How to complete this task =>
Each line below must be printed again exactly.

Available data =>
☆ ☆ ☆ ☆ ☆ ☆ ☆
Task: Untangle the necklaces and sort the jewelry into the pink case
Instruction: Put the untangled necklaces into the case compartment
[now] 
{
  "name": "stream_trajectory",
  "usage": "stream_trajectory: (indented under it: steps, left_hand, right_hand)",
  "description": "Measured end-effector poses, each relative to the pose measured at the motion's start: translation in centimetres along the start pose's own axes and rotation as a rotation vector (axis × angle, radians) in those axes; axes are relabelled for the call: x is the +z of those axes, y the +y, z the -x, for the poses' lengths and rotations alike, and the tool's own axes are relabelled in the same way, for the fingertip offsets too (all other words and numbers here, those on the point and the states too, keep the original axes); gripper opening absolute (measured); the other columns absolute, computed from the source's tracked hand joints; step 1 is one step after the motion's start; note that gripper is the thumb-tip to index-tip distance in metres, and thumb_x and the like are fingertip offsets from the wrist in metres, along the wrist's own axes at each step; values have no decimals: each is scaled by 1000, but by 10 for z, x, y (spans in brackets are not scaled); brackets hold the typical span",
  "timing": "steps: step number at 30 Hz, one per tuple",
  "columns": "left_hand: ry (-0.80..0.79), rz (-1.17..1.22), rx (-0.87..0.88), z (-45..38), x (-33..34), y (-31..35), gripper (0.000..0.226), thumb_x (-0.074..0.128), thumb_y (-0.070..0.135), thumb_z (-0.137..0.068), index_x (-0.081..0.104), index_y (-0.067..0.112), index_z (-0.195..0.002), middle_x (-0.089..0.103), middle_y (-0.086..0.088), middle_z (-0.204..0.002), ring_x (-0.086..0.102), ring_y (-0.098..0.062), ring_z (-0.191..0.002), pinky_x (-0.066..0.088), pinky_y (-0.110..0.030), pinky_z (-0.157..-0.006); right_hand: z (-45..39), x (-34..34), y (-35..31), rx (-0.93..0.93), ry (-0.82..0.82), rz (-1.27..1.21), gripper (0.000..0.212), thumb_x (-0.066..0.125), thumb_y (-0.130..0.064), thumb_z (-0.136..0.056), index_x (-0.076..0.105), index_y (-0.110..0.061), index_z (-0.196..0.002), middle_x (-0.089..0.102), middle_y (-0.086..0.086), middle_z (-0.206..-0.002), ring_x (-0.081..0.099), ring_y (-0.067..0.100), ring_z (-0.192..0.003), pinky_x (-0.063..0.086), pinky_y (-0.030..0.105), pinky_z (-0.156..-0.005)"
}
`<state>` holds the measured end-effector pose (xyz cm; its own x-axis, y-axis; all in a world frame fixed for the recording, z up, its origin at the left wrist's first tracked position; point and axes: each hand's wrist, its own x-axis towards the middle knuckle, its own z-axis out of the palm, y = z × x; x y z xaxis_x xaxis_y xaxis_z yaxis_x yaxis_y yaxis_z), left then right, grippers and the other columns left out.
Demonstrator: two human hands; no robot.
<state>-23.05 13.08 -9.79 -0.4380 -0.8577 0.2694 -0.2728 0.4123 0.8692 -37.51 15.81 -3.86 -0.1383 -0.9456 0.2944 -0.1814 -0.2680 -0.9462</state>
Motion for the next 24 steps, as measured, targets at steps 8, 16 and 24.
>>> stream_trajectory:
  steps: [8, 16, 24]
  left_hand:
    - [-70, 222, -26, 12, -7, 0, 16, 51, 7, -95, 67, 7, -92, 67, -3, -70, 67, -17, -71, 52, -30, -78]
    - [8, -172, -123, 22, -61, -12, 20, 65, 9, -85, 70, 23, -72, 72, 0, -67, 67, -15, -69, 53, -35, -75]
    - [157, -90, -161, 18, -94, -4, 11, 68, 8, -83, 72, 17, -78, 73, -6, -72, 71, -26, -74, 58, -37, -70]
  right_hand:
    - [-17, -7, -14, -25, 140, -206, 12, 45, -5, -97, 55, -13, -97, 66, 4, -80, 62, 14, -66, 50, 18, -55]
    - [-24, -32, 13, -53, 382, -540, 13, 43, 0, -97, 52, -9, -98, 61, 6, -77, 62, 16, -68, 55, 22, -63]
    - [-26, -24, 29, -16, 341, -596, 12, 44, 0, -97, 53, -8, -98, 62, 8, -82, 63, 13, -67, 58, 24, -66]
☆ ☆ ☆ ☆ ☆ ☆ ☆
Completed exercise =>
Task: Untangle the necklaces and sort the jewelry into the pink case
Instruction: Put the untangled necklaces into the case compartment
[now] 
{
  "name": "stream_trajectory",
  "usage": "stream_trajectory: (indented under it: steps, left_hand, right_hand)",
  "description": "Measured end-effector poses, each relative to the pose measured at the motion's start: translation in centimetres along the start pose's own axes and rotation as a rotation vector (axis × angle, radians) in those axes; axes are relabelled for the call: x is the +z of those axes, y the +y, z the -x, for the poses' lengths and rotations alike, and the tool's own axes are relabelled in the same way, for the fingertip offsets too (all other words and numbers here, those on the point and the states too, keep the original axes); gripper opening absolute (measured); the other columns absolute, computed from the source's tracked hand joints; step 1 is one step after the motion's start; note that gripper is the thumb-tip to index-tip distance in metres, and thumb_x and the like are fingertip offsets from the wrist in metres, along the wrist's own axes at each step; values have no decimals: each is scaled by 1000, but by 10 for z, x, y (spans in brackets are not scaled); brackets hold the typical span",
  "timing": "steps: step number at 30 Hz, one per tuple",
  "columns": "left_hand: ry (-0.80..0.79), rz (-1.17..1.22), rx (-0.87..0.88), z (-45..38), x (-33..34), y (-31..35), gripper (0.000..0.226), thumb_x (-0.074..0.128), thumb_y (-0.070..0.135), thumb_z (-0.137..0.068), index_x (-0.081..0.104), index_y (-0.067..0.112), index_z (-0.195..0.002), middle_x (-0.089..0.103), middle_y (-0.086..0.088), middle_z (-0.204..0.002), ring_x (-0.086..0.102), ring_y (-0.098..0.062), ring_z (-0.191..0.002), pinky_x (-0.066..0.088), pinky_y (-0.110..0.030), pinky_z (-0.157..-0.006); right_hand: z (-45..39), x (-34..34), y (-35..31), rx (-0.93..0.93), ry (-0.82..0.82), rz (-1.27..1.21), gripper (0.000..0.212), thumb_x (-0.066..0.125), thumb_y (-0.130..0.064), thumb_z (-0.136..0.056), index_x (-0.076..0.105), index_y (-0.110..0.061), index_z (-0.196..0.002), middle_x (-0.089..0.102), middle_y (-0.086..0.086), middle_z (-0.206..-0.002), ring_x (-0.081..0.099), ring_y (-0.067..0.100), ring_z (-0.192..0.003), pinky_x (-0.063..0.086), pinky_y (-0.030..0.105), pinky_z (-0.156..-0.005)"
}
`<state>` holds the measured end-effector pose (xyz cm; its own x-axis, y-axis; all in a world frame fixed for the recording, z up, its origin at the left wrist's first tracked position; point and axes: each hand's wrist, its own x-axis towards the middle knuckle, its own z-axis out of the palm, y = z × x; x y z xaxis_x xaxis_y xaxis_z yaxis_x yaxis_y yaxis_z), left then right, grippers and the other columns left out.
Demonstrator: two human hands; no robot.
<state>-23.05 13.08 -9.79 -0.4380 -0.8577 0.2694 -0.2728 0.4123 0.8692 -37.51 15.81 -3.86 -0.1383 -0.9456 0.2944 -0.1814 -0.2680 -0.9462</state>
Motion for the next 24 steps, as measured, targets at steps 8, 16 and 24.
>>> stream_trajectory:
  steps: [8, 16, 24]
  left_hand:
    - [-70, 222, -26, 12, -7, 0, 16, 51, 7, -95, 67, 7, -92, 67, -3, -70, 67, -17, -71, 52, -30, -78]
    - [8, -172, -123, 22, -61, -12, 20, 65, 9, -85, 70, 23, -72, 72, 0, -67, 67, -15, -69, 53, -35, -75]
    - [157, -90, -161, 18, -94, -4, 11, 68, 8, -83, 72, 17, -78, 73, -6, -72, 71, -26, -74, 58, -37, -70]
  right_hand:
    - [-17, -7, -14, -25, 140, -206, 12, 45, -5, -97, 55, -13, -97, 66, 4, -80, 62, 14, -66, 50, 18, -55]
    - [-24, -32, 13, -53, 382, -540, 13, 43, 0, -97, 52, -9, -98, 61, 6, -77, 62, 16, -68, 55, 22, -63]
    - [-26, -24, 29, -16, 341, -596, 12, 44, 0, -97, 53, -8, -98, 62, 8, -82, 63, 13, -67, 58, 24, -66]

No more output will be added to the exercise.